◆ Records to use ◆
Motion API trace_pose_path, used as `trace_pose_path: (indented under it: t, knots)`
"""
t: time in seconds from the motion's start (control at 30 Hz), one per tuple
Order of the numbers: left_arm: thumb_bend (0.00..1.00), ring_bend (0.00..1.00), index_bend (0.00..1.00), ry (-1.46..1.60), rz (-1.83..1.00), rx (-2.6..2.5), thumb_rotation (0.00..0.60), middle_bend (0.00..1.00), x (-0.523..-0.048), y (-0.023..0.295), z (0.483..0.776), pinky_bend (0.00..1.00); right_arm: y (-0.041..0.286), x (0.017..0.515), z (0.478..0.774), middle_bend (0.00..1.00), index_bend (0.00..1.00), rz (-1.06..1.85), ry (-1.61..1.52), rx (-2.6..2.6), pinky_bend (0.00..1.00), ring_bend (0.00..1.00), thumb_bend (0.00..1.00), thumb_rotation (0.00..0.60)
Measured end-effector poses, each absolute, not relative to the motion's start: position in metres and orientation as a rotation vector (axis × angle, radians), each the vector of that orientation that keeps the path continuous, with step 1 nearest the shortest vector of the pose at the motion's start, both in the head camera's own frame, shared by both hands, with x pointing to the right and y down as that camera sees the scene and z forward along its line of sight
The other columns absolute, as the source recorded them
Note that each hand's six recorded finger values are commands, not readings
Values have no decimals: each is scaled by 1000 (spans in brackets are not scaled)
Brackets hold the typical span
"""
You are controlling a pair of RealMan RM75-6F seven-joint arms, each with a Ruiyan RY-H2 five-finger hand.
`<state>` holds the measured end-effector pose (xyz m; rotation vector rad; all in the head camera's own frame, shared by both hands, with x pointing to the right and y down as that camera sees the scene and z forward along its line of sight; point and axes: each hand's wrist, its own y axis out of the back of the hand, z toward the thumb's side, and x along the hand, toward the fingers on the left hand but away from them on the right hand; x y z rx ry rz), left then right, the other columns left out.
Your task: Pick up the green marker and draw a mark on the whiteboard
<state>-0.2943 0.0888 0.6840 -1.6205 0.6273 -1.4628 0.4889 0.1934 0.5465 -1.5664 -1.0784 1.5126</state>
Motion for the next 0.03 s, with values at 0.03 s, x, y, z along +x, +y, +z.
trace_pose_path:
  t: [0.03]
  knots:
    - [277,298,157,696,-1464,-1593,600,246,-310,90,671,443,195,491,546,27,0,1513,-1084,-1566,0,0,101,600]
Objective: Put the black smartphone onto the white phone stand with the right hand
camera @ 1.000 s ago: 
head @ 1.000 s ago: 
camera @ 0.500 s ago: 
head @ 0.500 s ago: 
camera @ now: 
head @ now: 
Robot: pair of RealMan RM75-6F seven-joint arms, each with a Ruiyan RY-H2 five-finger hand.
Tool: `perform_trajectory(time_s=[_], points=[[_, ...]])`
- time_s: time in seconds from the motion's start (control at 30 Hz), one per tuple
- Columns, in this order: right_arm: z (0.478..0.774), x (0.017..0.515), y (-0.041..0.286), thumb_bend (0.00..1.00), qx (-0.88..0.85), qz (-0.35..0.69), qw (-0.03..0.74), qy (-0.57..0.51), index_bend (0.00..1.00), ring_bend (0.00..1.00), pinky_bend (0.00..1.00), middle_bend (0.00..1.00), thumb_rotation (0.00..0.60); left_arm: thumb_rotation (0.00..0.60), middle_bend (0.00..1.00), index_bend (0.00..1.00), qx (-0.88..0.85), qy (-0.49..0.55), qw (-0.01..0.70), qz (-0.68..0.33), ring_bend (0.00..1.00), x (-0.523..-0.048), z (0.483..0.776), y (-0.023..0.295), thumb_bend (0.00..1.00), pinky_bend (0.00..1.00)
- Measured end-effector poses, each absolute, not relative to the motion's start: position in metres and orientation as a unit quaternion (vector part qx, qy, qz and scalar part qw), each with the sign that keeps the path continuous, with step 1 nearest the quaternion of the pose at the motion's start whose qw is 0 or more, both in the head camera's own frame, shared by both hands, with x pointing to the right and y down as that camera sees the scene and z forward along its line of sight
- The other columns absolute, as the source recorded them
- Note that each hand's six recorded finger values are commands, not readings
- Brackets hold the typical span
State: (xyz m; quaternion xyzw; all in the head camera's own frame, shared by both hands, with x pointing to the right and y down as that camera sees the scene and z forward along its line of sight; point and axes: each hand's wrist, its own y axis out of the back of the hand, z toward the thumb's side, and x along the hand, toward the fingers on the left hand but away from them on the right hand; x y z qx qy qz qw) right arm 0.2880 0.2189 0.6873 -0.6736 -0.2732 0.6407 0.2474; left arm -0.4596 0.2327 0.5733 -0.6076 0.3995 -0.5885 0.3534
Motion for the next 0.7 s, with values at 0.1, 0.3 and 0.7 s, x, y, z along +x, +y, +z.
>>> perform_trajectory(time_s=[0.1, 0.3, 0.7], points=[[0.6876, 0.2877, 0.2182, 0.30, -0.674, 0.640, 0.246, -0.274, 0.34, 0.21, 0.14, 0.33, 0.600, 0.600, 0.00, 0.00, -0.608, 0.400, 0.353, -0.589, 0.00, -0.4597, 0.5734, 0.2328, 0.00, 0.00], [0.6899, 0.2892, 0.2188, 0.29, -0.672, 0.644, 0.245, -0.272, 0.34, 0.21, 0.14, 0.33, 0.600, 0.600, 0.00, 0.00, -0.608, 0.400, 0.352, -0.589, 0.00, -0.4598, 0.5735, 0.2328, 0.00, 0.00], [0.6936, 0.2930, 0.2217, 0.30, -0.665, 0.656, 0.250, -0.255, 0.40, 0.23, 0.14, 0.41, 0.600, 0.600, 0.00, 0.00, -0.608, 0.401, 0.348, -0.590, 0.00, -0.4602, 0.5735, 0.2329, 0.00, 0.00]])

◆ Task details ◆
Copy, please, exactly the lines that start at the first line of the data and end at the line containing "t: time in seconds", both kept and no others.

◆ Answer space ◆
Motion API trace_pose_path, used as `trace_pose_path: (indented under it: t, knots)`
"""
t: time in seconds from the motion's start (control at 30 Hz), one per tuple

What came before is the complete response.